Can a director be incompetent and still not breach their fiduciary duties?

In terms of South African company law, the directors of a company owe certain fiduciary duties to that company. These duties, though founded in the common law, are codified in the Companies Act 71 of 2008 (Companies Act), to include, inter alia, that a director must not use their position, or any information obtained while acting in the capacity of a director: (i) to gain an advantage for themselves, or for any person other than the company, or (ii) to knowingly cause harm to the company.

3 Aug 2022 4 min read Corporate & Commercial Alert Article

At a glance

  • Directors in South Africa have fiduciary duties to the company, including not using their position for personal gain or knowingly causing harm to the company.
  • The case of Mirchandani v Unica Iron & Steel highlighted that mere incompetence by a director does not necessarily constitute a breach of fiduciary duty under the common law.
  • While Mirchandani acted incompetently by breaching environmental regulations, the court found that he pursued the interests of the company and not his own, and therefore, the claim for damages based on a breach of fiduciary duties failed.

Furthermore, directors must perform their functions in the best interests of the company and with the degree of care, skill and diligence that may reasonably be expected of a person carrying out the same functions and having the general knowledge and experience of that director. One would think this means that where a person displays incompetence as a director they would be in breach of their fiduciary duties. However, the decision of the Supreme Court of Appeal (SCA), in the case of Mirchandani v Unica Iron & Steel (Pty) Ltd [2022] JDR 0980 (SCA), relating to the breach of fiduciary duties in terms of the common law, highlights that this is not necessarily the case. 

Case law

Mr. Mirchandani was a technical director of Unica Iron & Steel (Pty) Ltd (the company). Mirchandani was responsible for commissioning and running the company’s steel-rolling mill (Unica 1), which ran successfully. After some years, the relationship between Mirchandani and his two co-directors soured, and his employment was terminated. Following his termination, Mirchandani reported the company to the Gauteng Department of Rural Development, alleging that in establishing Unica 1, the directors deliberately breached the provisions of the National Environmental Management Act 107 of 1998 (NEMA), in that Unica 1 was operating without complying with the provisions of NEMA. He alleged that NEMA was not complied with as a result of a deliberate and conscious decision by the directors of the company not to comply with the provisions of NEMA, as to do so would have delayed Unica 1 coming into operation by up to two years, and the company was eager to begin generating income. It must be noted that NEMA does make provision for the rectification of non-compliance, but this process was never followed. The company was subsequently charged in terms of the Criminal Procedure Act 51 of 1977 and fined R5 million.

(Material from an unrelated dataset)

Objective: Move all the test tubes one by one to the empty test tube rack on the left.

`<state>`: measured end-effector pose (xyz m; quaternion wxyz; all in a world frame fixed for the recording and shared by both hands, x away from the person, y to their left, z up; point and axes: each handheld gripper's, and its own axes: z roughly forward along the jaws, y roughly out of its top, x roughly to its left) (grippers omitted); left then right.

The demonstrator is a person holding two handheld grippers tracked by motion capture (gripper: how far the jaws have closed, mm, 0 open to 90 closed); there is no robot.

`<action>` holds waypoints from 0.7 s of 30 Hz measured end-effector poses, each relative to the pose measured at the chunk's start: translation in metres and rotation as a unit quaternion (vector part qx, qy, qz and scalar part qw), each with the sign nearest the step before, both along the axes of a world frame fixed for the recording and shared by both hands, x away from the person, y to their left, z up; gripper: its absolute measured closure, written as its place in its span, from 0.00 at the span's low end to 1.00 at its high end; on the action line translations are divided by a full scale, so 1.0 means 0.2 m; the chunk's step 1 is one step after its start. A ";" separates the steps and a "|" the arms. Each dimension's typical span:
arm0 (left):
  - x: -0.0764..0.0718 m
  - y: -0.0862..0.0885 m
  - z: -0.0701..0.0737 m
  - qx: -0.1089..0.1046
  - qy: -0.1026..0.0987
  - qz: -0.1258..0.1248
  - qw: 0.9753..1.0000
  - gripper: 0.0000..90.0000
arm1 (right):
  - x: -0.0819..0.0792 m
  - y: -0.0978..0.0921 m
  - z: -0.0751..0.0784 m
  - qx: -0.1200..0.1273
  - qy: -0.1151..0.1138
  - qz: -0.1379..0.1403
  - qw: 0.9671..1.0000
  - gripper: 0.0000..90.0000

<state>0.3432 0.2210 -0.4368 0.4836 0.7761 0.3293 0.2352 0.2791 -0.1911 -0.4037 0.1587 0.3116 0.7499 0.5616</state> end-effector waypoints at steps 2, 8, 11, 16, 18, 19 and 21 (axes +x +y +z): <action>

The company then lodged a damages claim against Mirchandani for the R5 million penalty on the basis of, inter alia, a breach of fiduciary duty, which was granted by the High Court in Pretoria. However, upon Mirchandani appealing the decision, the SCA formed a different view. The SCA found that during his tenure as director of the company, Mirchandani pursued the interests of the company rather than his own in ensuring that Unica 1 was operational and profitable before his dismissal. The SCA stated, referring to the judgment in Master of the High Court, Western Cape Division, Cape Town v Van Zyl [2019] JOL 41274 (WCC), that a “breach of fiduciary duties entails something materially different from the negligent discharge” of one’s functions; a breach of fiduciary duties “connotes disloyalty or infidelity” to the organisation one serves, and “mere incompetence is not enough”. It was found that Mirchandani was, at most, incompetent in that he (and his co-directors), “with eyes open”, breached the provisions of NEMA in the furtherance of the company’s interests and not his own, and as a result, Unica 1 became operational and profitable. Tsoaka AJA stated that although Mirchandani “may have done his ‘incompetent best’ to see to it that Unica 1 was operational and profitable, it cannot be said that he was unfaithful and disloyal to Unica”. It was thus held by the SCA that the company’s claim for damages arising out of a breach of fiduciary duties in terms of the common law failed.

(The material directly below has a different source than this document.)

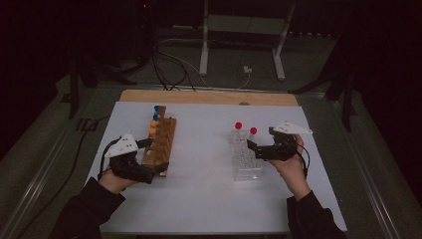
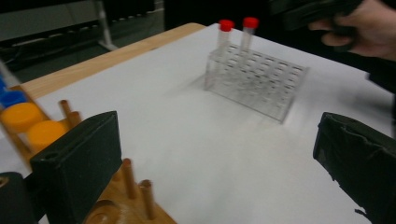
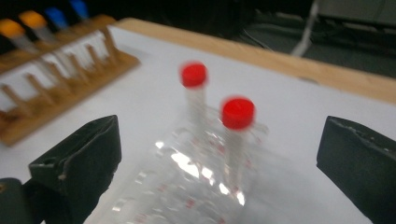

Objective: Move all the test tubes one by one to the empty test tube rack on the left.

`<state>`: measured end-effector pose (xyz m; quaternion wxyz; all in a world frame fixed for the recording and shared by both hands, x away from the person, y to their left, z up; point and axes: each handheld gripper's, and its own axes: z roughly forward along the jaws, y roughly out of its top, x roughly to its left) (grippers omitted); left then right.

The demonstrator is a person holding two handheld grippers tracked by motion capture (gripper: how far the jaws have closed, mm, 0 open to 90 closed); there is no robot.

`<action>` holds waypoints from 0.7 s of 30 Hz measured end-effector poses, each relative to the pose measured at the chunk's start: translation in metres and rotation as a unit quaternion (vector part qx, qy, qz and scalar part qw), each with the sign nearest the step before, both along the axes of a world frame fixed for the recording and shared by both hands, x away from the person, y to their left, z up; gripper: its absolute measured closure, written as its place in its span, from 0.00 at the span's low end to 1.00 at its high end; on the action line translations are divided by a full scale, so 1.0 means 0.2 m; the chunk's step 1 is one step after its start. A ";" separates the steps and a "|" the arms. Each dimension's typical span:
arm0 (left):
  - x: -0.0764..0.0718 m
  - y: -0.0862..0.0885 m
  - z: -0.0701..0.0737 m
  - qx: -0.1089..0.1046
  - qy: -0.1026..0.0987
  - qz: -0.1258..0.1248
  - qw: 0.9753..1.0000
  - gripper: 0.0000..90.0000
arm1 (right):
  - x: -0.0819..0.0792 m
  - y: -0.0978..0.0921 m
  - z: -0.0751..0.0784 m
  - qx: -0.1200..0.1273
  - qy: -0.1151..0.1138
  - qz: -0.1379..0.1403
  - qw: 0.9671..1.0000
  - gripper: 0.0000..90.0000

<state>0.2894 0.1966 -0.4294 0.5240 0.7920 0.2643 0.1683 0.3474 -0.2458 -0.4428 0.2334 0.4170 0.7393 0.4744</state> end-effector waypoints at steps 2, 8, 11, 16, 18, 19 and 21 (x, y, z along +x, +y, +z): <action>-0.01 0.00 0.00 -0.001 0.003 -0.006 1.000 0.02 | 0.02 0.00 -0.04 -0.007 0.012 -0.008 1.000 0.01; 0.00 0.00 -0.02 0.000 0.009 -0.005 1.000 0.02 | 0.05 0.01 -0.10 -0.031 0.027 -0.028 0.999 0.17; 0.00 0.00 -0.02 0.001 0.011 -0.002 1.000 0.02 | 0.06 0.03 -0.12 -0.052 0.028 -0.030 0.998 0.26; 0.00 -0.01 -0.03 0.006 0.013 -0.001 1.000 0.02 | 0.08 0.05 -0.13 -0.080 0.018 -0.033 0.996 0.43; 0.01 -0.01 -0.03 0.005 0.014 -0.003 1.000 0.02 | 0.09 0.06 -0.13 -0.084 0.015 -0.035 0.996 0.48; 0.01 -0.01 -0.03 0.006 0.014 -0.001 1.000 0.02 | 0.09 0.06 -0.13 -0.086 0.014 -0.035 0.996 0.51; 0.01 -0.01 -0.03 0.006 0.014 -0.002 1.000 0.02 | 0.10 0.07 -0.13 -0.086 0.014 -0.036 0.996 0.54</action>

Although it can be argued that Mirchandani did not attempt to gain an advantage for himself and that he performed his functions in the interests of the company, it is clear that he did not perform with the degree of care, skill and diligence that may reasonably be expected of a director in his position. While it may not have been possible to bring the claim in this case under the provisions of section 76 of the Companies Act, the facts of the case demonstrate a standard of conduct on the part of directors which is objectively unacceptable and illustrates the advantages of the codification of the duty of directors to perform their duties with care, skill and diligence. 

In addition to pursuing a director for a breach of the duty to conduct themselves with the degree of care, skill and diligence that would be expected of someone in their position, where a director has acted incompetently, but still in the interests of the company, stakeholders could, subject to the company’s memorandum of incorporation, adopt an ordinary resolution removing that director in terms of section 71 of the Companies Act or, in terms of section 162(5) of the Companies Act, and apply to court to have the director declared delinquent on the grounds that they acted in a manner that amounted to gross negligence, willful misconduct or breach of trust in relation to their duties to the company.